Generally, although substantial expertise exists within the research community, the broader environmental sector, including government and civil society actors, is lagging behind in terms of applied data management expertise. This has a profound effect on the quality, quantity, access, and frequency of data that can be released as open data, and further frustrates attempts to use data to mitigate environmental damage and the negative impacts of climate change.
Open data plays a crucial role in advancing our collective efforts to ensure sustainable management of all our natural resources. It has fostered collaboration that would not have been possible 30 years ago. It has allowed scientists to review the veracity of their work and hold them accountable for their conclusions, as it does politicians for their decisions. Furthermore, it has also supported instances of greater civil participation in the public and private sector spheres with the potential to give poor and marginalised people greater power through knowledge. Open data has also helped to drive the development of innovative products and services, not only in developed countries, but also in developing countries, addressing issues of environmental conservation, skills development, and economic growth. Overall, open data has shown revolutionary potential, although the measurement of impact remains difficult.
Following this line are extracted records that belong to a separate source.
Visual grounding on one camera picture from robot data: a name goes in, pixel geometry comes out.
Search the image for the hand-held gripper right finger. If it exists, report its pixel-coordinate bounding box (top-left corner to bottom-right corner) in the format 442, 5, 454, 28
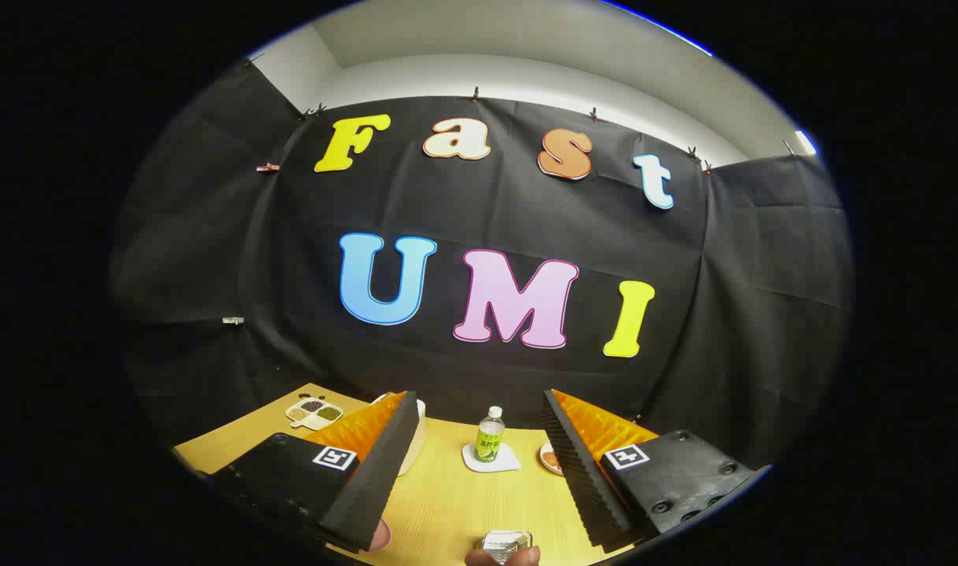
541, 388, 772, 553

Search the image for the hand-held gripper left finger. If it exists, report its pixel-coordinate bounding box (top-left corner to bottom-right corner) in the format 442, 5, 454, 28
204, 391, 420, 553

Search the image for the white toaster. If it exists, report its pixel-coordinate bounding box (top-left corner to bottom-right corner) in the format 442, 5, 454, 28
373, 393, 427, 477

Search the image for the white coaster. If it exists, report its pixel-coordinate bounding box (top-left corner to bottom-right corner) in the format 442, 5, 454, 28
461, 443, 522, 473

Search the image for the divided white snack dish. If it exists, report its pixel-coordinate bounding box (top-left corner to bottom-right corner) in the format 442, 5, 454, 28
284, 397, 344, 431

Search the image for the metal strainer basket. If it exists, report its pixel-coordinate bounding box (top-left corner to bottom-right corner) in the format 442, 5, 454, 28
479, 530, 534, 563

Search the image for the green label drink bottle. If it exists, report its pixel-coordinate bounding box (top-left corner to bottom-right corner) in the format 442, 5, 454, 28
473, 406, 506, 464
However, there is still much effort needed to ensure that environmental data becomes fully accessible to address environmental challenges. The advancement of the environmental open data agenda must happen at both the macro and micro levels. At the macro level, changes are necessary on an institutional scale to challenge closed governments to open their data. The collaboration between thematic sectors must be encouraged to avoid data duplication and gaps, as well as to maximise the value of open data. A coherent and collaborative approach must be adopted to address data gaps, specifically in developing countries. These gaps can be filled through adopting vendor and ‘donor agnostic’ data management systems, integrating data sharing agreements for funded programmes, and establishing formal data sharing programmes with the private sector without compromising personal information or trade secrets. The development of case studies is a powerful mechanism to encourage sharing as it can illustrate effective processes and the value of open data.
At the micro level, institutions should develop formal or structured data management strategies that can proactively lead to open data. Data management strategies must always be focused on organisational needs and address standards, quality, applications, and capacity building.
Environmental open data has helped shape national and international policies and decisions. Notwithstanding the challenges of getting governments and private sector entities to share data, the volume of open data is increasing. Our task is to ensure that the release of environmental open data is needs-based, user friendly, and of sufficient quality to address the local, regional, and global challenges in developing a sustainable future.